Why Your Medical Device Technical File
Must Be Compliant?
Legal background
Without a compliant technical file, your product cannot legally be placed on the EU market. Errors or omissions in the file may delay your CE marking process, trigger costly audits, or even lead to market withdrawal. Keeping your documentation complete and aligned with current regulatory requirements is critical to avoiding disruptions and safeguarding your product’s success in Europe. Technical file for medical devices and IVDs is essential for seamless EU market entry, long-term product success, and regulatory peace of mind.
A properly reviewed and up-to-date technical file:
- Proves conformity with MDR or IVDR.
- Ensures faster, smoother interactions with Notified Bodies.
- Minimizes the risk of non-compliance and recalls.
- Demonstrates commitment to quality and patient safety.
Our services
How Obelis Supports Your Technical File Compliance
Obelis provides expert Technical File Review services for manufacturers of medical and IVD devices seeking EU market access. We verify that your documentation meets all MDR or IVDR requirements, offer detailed guidance on what needs to be included for your specific product, assist in drafting or refining critical sections such as clinical evaluations, and help identify the right Notified Body if needed. With Obelis, you gain confidence that your technical file is complete, compliant, and ready to support your CE marking process. We make sure that regulatory compliance is at the highest level and without unnecessary complications.
Whether you are compiling a new file or revising one during a lifecycle update, Obelis ensures your technical documentation is audit-ready, CE-compliant, and aligned with EU expectations.
FAQ
Frequently Asked Questions
A Technical File Review is a comprehensive assessment of your medical device or in vitro diagnostic device documentation to ensure it complies fully with the EU Medical Devices Regulation (MDR) or In Vitro Diagnostic Regulation (IVDR). This review verifies that your technical file is complete, well-structured, and aligned with current regulatory requirements, supporting your product’s conformity assessment and CE marking.
Conducting a Technical File Review is essential to identify and correct any gaps or errors that could delay your CE certification, trigger audits, or risk market withdrawal. A compliant, up-to-date technical file demonstrates conformity with MDR or IVDR, facilitates smoother interactions with Notified Bodies, and ultimately safeguards your product’s legal access to the EU market.

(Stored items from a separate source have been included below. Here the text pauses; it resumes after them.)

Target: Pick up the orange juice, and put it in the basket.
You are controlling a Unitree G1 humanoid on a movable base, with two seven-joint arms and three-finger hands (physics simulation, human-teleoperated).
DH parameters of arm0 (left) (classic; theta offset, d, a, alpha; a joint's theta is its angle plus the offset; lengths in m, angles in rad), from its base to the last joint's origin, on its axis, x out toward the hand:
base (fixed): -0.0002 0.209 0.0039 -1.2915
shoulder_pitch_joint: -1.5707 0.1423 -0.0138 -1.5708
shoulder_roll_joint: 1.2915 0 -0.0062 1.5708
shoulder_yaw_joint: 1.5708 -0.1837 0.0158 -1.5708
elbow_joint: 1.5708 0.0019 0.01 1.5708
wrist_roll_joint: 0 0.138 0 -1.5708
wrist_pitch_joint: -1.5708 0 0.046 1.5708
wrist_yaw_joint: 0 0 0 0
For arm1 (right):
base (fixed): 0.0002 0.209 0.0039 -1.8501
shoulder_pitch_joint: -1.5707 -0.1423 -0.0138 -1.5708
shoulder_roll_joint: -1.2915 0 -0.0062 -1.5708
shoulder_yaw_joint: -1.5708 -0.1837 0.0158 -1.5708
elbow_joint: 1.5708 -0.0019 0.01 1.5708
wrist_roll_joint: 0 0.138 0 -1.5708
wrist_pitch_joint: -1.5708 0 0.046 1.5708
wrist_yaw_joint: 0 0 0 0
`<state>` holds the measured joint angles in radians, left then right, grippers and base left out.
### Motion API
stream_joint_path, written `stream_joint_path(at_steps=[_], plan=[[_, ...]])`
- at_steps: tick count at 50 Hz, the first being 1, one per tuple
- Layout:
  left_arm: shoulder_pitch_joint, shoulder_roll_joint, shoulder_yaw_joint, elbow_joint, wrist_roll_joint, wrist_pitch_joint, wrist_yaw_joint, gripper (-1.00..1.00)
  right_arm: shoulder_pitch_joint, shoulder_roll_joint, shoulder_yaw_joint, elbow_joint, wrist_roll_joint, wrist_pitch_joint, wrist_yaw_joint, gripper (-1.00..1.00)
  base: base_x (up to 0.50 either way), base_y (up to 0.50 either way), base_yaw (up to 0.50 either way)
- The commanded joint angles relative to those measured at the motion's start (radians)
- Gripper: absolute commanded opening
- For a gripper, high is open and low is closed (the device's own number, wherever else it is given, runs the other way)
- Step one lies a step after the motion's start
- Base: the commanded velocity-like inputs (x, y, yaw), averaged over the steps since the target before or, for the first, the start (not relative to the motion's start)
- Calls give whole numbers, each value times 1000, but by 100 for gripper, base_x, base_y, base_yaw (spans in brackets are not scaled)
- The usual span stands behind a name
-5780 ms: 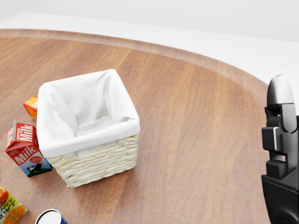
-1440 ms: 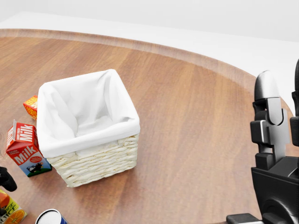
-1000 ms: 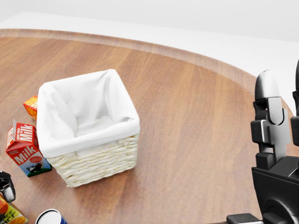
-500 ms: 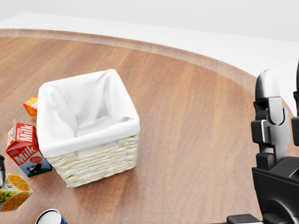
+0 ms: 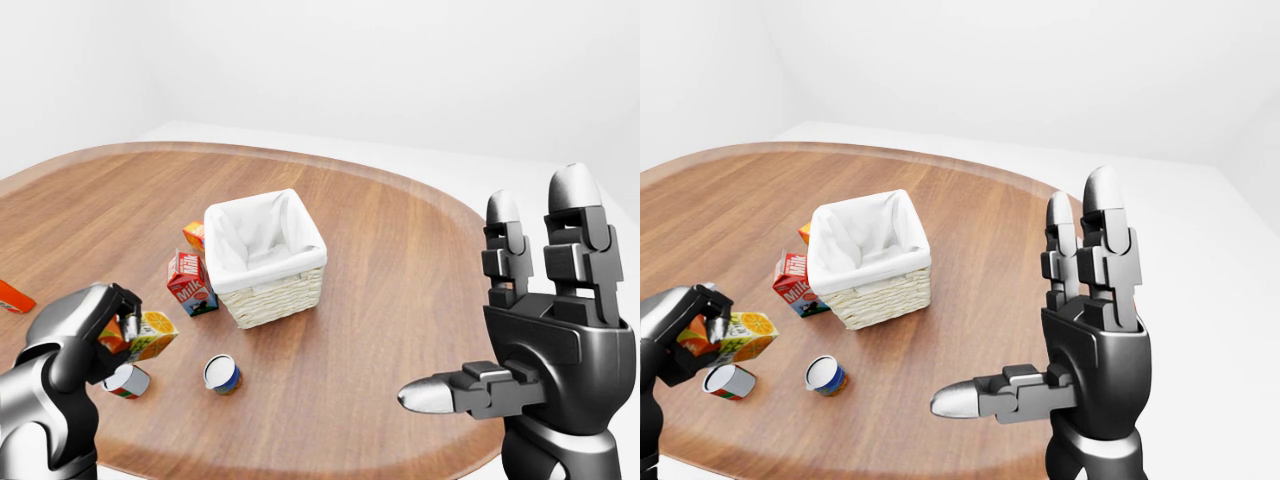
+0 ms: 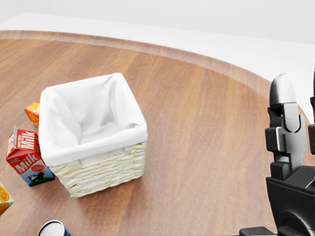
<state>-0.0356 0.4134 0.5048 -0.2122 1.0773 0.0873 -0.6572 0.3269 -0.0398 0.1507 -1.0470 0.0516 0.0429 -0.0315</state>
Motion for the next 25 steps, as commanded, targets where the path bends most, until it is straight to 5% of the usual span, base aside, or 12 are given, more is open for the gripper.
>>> stream_joint_path(at_steps=[1,13,25], plan=[[26,-11,66,-109,-2,0,-21,-100,2,-3,0,0,1,-4,-2,100,0,0,0],[56,-36,208,-325,-67,0,-41,-100,2,-7,6,0,-3,-5,-7,100,0,0,0],[35,-5,270,-433,-116,0,-41,-100,-1,-5,6,0,-3,-1,-6,100,0,0,0]])
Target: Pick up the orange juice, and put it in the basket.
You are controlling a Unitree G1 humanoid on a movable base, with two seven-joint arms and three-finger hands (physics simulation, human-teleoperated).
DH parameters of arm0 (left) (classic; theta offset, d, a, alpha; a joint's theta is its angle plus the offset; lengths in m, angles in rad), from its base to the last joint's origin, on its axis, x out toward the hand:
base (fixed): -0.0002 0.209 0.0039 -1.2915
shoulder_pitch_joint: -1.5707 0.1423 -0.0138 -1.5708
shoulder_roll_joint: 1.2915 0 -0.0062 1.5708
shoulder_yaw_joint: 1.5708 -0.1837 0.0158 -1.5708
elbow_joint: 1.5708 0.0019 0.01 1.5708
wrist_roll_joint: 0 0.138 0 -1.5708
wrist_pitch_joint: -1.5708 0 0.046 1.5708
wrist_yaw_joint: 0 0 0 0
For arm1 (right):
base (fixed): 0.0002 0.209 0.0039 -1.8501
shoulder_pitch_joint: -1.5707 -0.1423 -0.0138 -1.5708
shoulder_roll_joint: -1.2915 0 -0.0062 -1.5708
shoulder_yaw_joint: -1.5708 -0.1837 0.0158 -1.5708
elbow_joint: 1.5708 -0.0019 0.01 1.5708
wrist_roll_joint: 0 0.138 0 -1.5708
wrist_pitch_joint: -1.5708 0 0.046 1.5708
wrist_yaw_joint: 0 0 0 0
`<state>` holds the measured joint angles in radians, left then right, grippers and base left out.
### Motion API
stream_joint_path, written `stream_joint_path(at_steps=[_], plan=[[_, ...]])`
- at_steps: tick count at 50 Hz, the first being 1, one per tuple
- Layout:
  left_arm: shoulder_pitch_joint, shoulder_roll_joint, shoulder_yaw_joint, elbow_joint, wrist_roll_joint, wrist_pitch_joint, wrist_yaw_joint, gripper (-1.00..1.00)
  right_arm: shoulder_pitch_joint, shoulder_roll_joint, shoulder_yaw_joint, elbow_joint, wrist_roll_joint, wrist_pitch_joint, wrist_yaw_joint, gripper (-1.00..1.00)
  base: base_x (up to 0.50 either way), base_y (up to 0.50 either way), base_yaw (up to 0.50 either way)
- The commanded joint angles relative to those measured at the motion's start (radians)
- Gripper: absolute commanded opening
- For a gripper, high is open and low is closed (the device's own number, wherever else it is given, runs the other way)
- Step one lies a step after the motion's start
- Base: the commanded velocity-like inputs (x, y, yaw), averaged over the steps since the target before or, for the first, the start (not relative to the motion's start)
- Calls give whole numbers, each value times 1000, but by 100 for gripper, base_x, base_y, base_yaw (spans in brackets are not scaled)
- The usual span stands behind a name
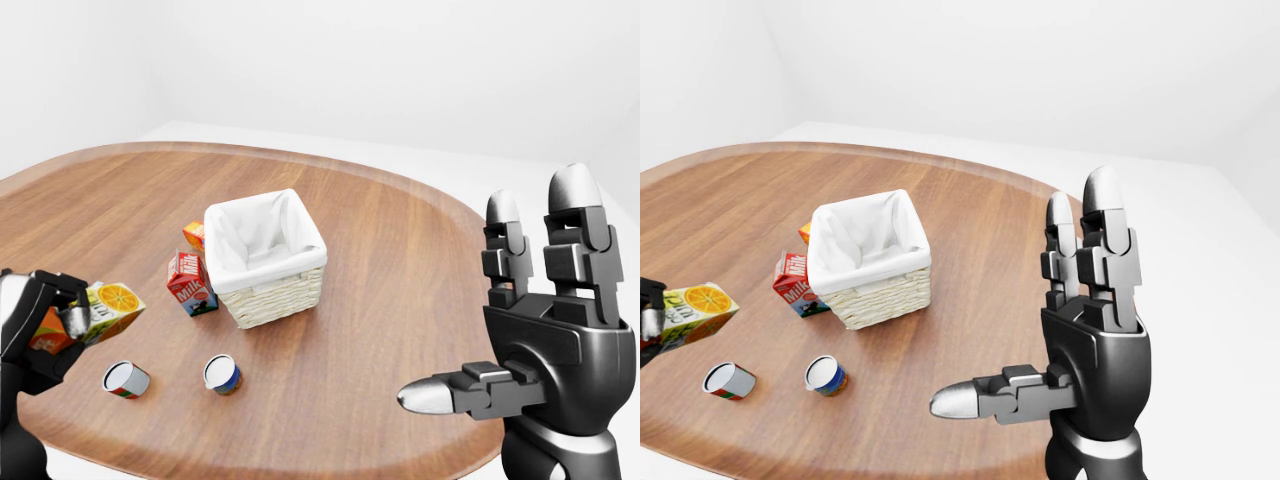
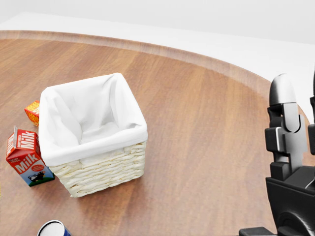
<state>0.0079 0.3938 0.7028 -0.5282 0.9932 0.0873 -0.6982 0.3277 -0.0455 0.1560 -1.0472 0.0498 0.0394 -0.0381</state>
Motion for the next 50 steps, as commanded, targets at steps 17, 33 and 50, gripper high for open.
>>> stream_joint_path(at_steps=[17,33,50], plan=[[-190,139,-35,-120,-141,0,104,-100,2,0,2,0,-1,-1,0,100,0,0,0],[-429,129,-321,-58,-99,0,107,-100,11,-2,-4,0,4,-14,-1,100,0,0,0],[-582,24,-501,129,30,0,101,-100,13,6,-13,0,10,-14,10,100,0,0,0]])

The review covers all critical documentation required by MDR or IVDR, including but not limited to:
- Device description and specifications
- Risk management files
- Clinical evaluation reports
- Manufacturing processes and quality management systems
- Labelling and instructions for use
- Post-market surveillance plans
- Test reports and verification/validation data
Obelis performs a detailed, expert assessment of your entire technical documentation. We identify missing or incomplete elements, advise on regulatory expectations specific to your device class, and support drafting or refining key sections such as clinical evaluations. We also assist in selecting a suitable Notified Body if required. Our goal is to ensure your file is audit-ready, fully compliant, and optimised for a smooth CE marking process.